20 agosto, 2016

Cuento I

La pierna seguía aquejándolo, y aun así cada mañana tenía que bañarse, vestirse y caminar dos kilómetros de terreno agreste, desde su casa hasta la oficina del sheriff. Su pierna no había sido tratada a tiempo por descuido del hombre, al pensar que su lesión no sería de gravedad. Craso error, que hasta el día de hoy, un año después del incidente, seguía dificultando su trabajo, el cual no era poco.

Los robos y asesinatos habían empezado a incrementarse en los últimos meses. Los oficiales no daban abasto ante la creciente delincuencia. Y Duarte, a pesar de los tiempos difíciles, motivaba a todos en la comisaría con sus ideales de paz e integridad. Creía firmemente en lo que decía y por consiguiente era consecuente con sus actos. De esto eran testigos los pueblerinos, quienes lo saludaban siempre que él hacía sus rondas a caballo.

Duarte había vivido siempre en aquel pueblo, al cual quería tanto o más que a Lucinda, su esposa, una hermosa mujer de cabello rizado y ojos café. Una mujer aguerrida, que hubiese sido una gran madre, de no haber tenido ese trágico desenlace. Ella dio luz a una vida mientras la suya se apagaba entre los rezos, súplicas y llantos del sheriff.
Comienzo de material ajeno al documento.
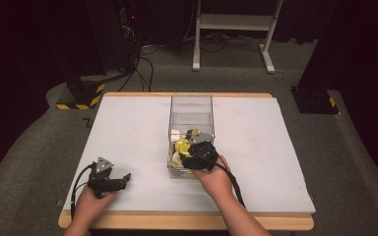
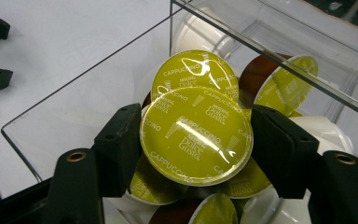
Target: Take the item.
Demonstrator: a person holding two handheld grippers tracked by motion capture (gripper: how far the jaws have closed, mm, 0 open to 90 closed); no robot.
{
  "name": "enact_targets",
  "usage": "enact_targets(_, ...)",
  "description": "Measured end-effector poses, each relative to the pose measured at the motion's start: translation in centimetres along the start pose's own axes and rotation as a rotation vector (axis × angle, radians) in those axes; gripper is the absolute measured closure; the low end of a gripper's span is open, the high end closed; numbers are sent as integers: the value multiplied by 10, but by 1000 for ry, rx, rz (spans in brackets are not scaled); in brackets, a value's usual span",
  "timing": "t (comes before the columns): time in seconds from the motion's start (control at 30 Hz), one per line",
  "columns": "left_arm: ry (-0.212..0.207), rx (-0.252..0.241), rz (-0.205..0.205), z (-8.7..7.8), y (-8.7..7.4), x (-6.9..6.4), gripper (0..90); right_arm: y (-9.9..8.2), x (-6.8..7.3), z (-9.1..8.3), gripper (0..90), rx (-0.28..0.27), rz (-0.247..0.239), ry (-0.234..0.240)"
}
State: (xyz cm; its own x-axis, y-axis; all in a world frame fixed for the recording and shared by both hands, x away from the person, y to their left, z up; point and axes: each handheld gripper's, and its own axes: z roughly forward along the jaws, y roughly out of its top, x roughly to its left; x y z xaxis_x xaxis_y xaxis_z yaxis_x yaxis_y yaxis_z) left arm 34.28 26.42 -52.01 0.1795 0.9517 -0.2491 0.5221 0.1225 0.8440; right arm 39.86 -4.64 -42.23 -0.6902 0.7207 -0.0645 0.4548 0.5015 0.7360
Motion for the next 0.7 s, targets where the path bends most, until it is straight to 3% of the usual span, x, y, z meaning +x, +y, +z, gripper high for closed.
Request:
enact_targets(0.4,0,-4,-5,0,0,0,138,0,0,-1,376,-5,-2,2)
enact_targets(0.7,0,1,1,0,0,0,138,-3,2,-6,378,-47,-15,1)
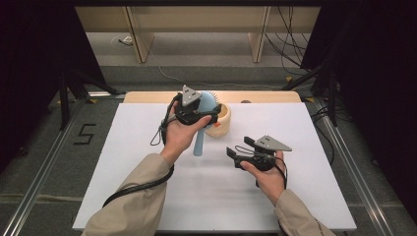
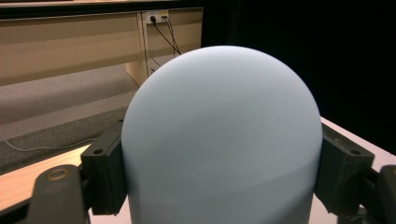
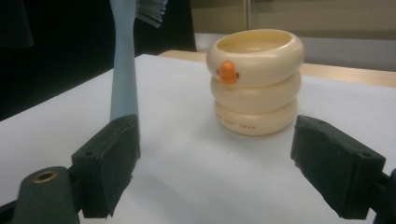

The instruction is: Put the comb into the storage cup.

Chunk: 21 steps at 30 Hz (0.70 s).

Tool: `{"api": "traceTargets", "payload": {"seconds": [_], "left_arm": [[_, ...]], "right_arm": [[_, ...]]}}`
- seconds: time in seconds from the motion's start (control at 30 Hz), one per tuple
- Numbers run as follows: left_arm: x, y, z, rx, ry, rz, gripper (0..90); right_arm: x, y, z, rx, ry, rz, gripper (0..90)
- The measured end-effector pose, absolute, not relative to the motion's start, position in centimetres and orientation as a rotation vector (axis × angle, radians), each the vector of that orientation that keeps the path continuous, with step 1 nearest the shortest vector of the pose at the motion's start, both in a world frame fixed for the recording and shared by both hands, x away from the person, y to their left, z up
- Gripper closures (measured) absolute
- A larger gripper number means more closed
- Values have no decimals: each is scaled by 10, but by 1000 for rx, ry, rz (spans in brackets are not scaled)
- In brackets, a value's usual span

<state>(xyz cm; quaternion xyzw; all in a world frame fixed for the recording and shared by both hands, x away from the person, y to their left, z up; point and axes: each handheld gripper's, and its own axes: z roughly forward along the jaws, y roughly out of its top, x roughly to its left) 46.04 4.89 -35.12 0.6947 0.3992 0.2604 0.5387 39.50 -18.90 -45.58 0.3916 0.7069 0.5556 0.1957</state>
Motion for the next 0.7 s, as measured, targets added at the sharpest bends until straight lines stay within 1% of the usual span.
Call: {"api": "traceTargets", "payload": {"seconds": [0.7], "left_arm": [[468,51,-352,1610,964,644,195]], "right_arm": [[377,-224,-453,1040,1982,1491,165]]}}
Una terrible pérdida que fue sobrellevada gracias a la dedicación excesiva al trabajo. Mala decisión que marcaría el destino del hombre.

Ya habían pasado diecinueve años desde la tragedia que terminó cubriendo la luz del milagro, el cual era ahora un hombre. Trabajador incansable como su padre, pero codicioso hasta el tuétano. Mientras para Cristhian Duarte el trabajo era veces un fin liberador, y otras un medio para la justicia; para su hijo, Artemio Duarte, el trabajo solo actuaba como un medio para la riqueza. No se interesaba por lo que podría llegar a darle a otros con su esfuerzo. Este pensamiento que lo acompañaba fue moldeado durante su niñez y adolescencia, cuando a falta de un padre, encontraba en la calle lo que su progenitor no le enseñaba.

Para la mayoría en el pueblo su relación era la de un padre ejemplar y de un hijo que seguía su ejemplo. Percepción muy lejos de la realidad. La distancia emocional era muy grande entre ellos. La rutina diaria se basaba en Cristhian alistándose para ir al trabajo mientras Artemio hacía lo mismo. No se veían en todo el día hasta la hora de la cena, cuando regresaban exhaustos. Intercambiaban algunas cuantas palabras, pero ninguno de ellos se mostraba cariñoso con el otro. El sheriff quería a su hijo, pero nunca se permitió un momento de descanso para cuestionarse por qué no se lo demostraba. El joven quizás en algún momento quiso a su padre, pero ahora ni siquiera pensaba en ello; llenó su corazón, falto de afecto, con la idea de acumular y acumular más riqueza.

Y esta relación fría terminó una mañana. Cristhian estaba en su ronda diaria, cuando se decidió en ir a ver a su hijo al trabajo. Nunca cambiaba de recorrido, pero ese día, se había despertado con una sensación vaga en el pecho, que terminó estrujándole la garganta. Esa misma mañana Artemio, luego de varios días pensándolo, se había decidido por fin a huir de la casa con los ahorros de su padre y de paso robar otro tanto de la compañía donde trabajaba, para así vivir en la ciudad. Fatídico encuentro entre ellos. El padre dándose cuenta de la situación intentó dialogar con él, pero fue en vano. Los dos sacaron sus armas, pero mientras el sheriff dudó, el joven jaló rápidamente el gatillo. La bala terminó incrustándose en la pierna buena, dejando al viejo tirado al lado de su caballo.

Aún se cuenta esta historia en el pueblo. A veces siendo agregadas más virtudes al padre y más vicios al hijo. Muchas versiones de la misma, pero todas con un mismo final: una familia marcada por la tragedia.